Fitting the Multiple Linear Model

15.4. Fitting the Multiple Linear Model

In the previous section we considered the case of two explanatory variables; one of these was called \(x\) and the other \(v\). Now we want to generalize the approach to \(p\) explanatory variables. Our approach of choosing new letters to represent additional variables quickly fails us. Instead, we use a more formal and general approach that represents multiple predictors as a matrix, as depicted in Figure 15.4. We call \(\textbf{X}\) the design matrix. Notice that \(\textbf{X}\) has shape \( n \times (p + 1)\). Each column of \(\textbf{X}\) represents a variable, and each row represents an observation. That is, \(x_{i,j}\) is the measurement taken on observation \(i\) of variable \(j\).


Fig. 15.4 Each row and column of \(X\) represent an observation and a feature.


One technicality: the design matrix is defined as a mathematical matrix, not a dataframe, so you might notice that a matrix doesn’t include the column or row labels that the dataframe has.

That said, we usually don’t have to worry about converting dataframes into matrices since most Python libraries for modeling treat dataframes of numbers as if they were matrices.

For a given observation, say, the second row in \(\textbf{X}\), we represent the outcome \(y_2\) by the linear approximation:

\[ \begin{aligned} y_2 \approx {\hat{y}_2} = \theta_0 + \theta_1 x_{2,1} + \ldots + \theta_p x_{2,p} \end{aligned} \]

Similar to the simple linear model, our multiple linear model predicts \(\hat{y}_2\) as a linear combination of the values \([x_{2,1}, \ldots,x_{2,p}]\).

Also, we can write the model parameters as a \(p+1\) column vector \({\boldsymbol{\theta}}\),

\[\begin{split} \boldsymbol{\theta} = \begin{bmatrix} \theta_0 \\ \theta_1 \\ \vdots \\ \theta_p \end{bmatrix} \end{split}\]

Putting these notational definitions together, we can write the vector of \(\mathbf{\hat{y}}\) predictions for the entire dataset using matrix multiplication:

\[ \begin{aligned} \hat{\mathbf{y}} &= {\textbf{X}} {\boldsymbol{\theta}} \end{aligned} \]

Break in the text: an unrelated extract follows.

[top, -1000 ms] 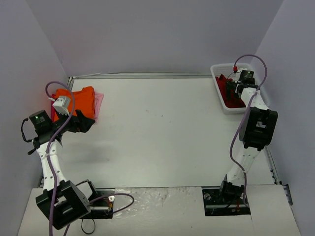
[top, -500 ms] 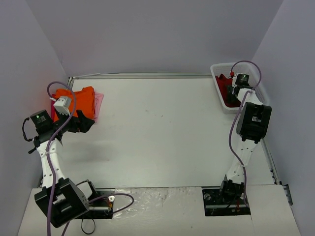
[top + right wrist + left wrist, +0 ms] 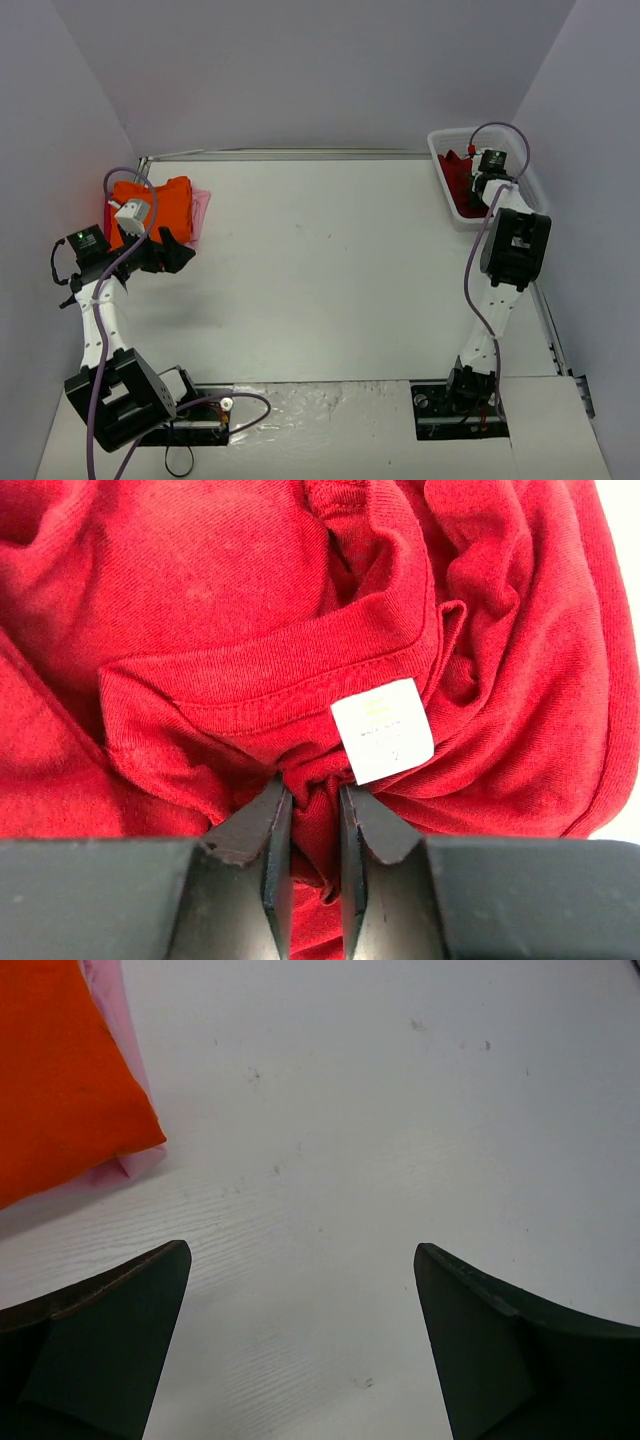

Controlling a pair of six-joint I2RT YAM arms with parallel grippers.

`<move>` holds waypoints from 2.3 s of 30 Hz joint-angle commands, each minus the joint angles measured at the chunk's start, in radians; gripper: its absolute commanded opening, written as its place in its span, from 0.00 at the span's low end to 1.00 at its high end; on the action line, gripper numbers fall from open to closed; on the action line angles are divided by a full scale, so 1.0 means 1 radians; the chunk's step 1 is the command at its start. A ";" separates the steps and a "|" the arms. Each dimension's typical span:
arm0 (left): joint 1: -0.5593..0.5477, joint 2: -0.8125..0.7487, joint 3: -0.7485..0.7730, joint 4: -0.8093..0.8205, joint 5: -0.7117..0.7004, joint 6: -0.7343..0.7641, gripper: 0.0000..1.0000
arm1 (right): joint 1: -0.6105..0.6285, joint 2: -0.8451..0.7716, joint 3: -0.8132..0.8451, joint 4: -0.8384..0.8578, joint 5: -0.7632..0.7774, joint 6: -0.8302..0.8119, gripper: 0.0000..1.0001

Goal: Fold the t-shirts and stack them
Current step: Grab crumpled tshirt from bin with the right arm, then move the tshirt to the center of the board

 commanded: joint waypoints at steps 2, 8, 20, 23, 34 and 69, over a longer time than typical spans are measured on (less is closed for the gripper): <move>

Additionally, the errors in using \(\hat{\mathbf{y}}\) to predict \(\mathbf{y}\) can be expressed as the \(n\)-dimensional column vector:

\[ \mathbf{e} = \mathbf{y} - \hat{\mathbf{y}}.\]

If we check the dimensions of \(\textbf{X}\) and \(\boldsymbol{\theta}\), it confirms that \(\hat{\mathbf{y}}\) is an \(n\)-dimensional column vector. Each element in this vector is the model’s prediction for one observation.

and we also represent \(\mathbf{y}\) as a column vector of outcomes:

\[\begin{split} \mathbf{y} = \begin{bmatrix} y_1 \\ y_2 \\ \vdots \\ y_n \end{bmatrix} \end{split}\]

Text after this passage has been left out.